Alors officiellement, les institutions de santé votent plutôt contre. Du côté des endogirls, le CBD peut constituer un nouvel espoir d’un traitement alternatif, qui pourrait peut-être, enfin, correspondre à celles qui ne trouvent pas de remède pour apaiser leurs douleurs. Dans ce contexte, il nous revient de choisir, à nous et à nous seule, en connaissance de cause, si l’on souhaite tester le CBD, ou si l’on préfère attendre d’en savoir plus.

Sources :

(1)    OMS : https://www.who.int/fr/news-room/questions-and-answers/item/cannabidiol-(compound-of-cannabis)

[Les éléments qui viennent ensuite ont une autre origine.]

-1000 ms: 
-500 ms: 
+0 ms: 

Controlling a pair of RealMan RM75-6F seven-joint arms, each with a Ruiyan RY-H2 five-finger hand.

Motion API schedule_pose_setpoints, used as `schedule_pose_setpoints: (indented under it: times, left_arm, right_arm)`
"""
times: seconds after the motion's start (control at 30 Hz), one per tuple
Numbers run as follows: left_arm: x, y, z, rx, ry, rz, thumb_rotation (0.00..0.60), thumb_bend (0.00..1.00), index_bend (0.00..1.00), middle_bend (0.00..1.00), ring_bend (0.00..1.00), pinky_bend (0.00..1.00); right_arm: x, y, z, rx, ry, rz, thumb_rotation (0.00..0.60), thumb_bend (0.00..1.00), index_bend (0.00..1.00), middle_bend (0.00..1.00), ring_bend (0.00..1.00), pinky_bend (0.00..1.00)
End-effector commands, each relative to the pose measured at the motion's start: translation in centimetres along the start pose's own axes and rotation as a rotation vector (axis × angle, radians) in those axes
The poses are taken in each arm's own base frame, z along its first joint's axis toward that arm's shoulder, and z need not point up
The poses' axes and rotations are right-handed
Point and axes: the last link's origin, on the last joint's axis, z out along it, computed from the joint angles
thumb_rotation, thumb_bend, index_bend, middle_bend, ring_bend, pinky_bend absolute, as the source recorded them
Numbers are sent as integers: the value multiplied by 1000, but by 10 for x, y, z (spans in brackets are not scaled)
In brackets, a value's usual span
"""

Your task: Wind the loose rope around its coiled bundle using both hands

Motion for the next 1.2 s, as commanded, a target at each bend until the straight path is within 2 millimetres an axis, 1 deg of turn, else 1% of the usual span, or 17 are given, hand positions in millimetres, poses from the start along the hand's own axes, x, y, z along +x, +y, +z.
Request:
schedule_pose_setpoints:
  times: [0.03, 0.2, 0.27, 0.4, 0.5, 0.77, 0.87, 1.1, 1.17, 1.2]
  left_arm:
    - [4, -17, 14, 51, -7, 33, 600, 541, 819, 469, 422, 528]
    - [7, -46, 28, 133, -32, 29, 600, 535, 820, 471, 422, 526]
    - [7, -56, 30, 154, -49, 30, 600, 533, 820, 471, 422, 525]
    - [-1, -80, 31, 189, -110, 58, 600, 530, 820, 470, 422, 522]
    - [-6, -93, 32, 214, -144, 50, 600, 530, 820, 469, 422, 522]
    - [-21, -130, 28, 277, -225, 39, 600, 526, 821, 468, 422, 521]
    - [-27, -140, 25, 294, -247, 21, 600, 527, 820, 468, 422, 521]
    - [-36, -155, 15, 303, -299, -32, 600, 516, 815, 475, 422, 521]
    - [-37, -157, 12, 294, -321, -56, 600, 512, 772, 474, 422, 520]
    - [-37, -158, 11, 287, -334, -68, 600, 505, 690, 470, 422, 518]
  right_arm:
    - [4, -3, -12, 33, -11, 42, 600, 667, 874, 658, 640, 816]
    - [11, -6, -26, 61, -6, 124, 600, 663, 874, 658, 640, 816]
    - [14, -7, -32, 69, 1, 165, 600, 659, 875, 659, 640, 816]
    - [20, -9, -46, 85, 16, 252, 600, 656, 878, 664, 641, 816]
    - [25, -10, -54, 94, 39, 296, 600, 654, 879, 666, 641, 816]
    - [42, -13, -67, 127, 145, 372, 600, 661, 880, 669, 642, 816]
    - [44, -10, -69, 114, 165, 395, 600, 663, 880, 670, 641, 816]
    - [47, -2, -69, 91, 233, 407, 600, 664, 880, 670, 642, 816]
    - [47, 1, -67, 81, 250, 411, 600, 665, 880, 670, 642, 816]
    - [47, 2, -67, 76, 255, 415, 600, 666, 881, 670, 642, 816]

(2)   Stockings, E. et al. (2018) ‘Evidence for cannabis and cannabinoids for epilepsy : A systematic review of controlled and observational evidence’, Journal of Neurology, Neurosurgery and Psychiatry, 89(7), pp. 741–753.

(3)    Devinsky, O. (2017) ‘Trial of Cannabidiol for Drug-Resistant Seizures in the Dravet Syndrome’, New England Journal of Medicine, 377(7), pp. 699–700.

(4)    Conférence EndoFrance : Endométriose et douleurs : quelle place pour le CBD ? Le 12 mars 2021, disponible sur https://www.youtube.com/watch?v=qDywjfFT5xs

(5)    Formukong EA, Evans AT, Evans FJ. Analgesic and anti-inflammatory activity of constituents of Cannabis sativa L. Inflammation 1988;12:361-71.

(6)    Gaston TE, Bebin EM, Cutter GR, Liu Y, Szaflarski JP; UAB CBD Program. Interactions between cannabidiol and commonly used antiepileptic drugs. Epilepsia. 2017 Sep;58(9):1586-1592. doi: 10.1111/epi.13852. PMID: 28782097.

(7)    Greger J, Bates V, Mechtler L, Gengo F. A Review of Cannabis and Interactions With Anticoagulant and Antiplatelet Agents. J Clin Pharmacol. 2020 Apr;60(4):432-438. doi: 10.1002/jcph.1557.. PMID: 31724188

(8)    Madden K, Tanco K, Bruera E. Clinically Significant Drug-Drug Interaction Between Methadone and Cannabidiol. Pediatrics. 2020 Jun;145(6):e20193256. doi: 10.1542/peds.2019-3256. PMID: 32444381.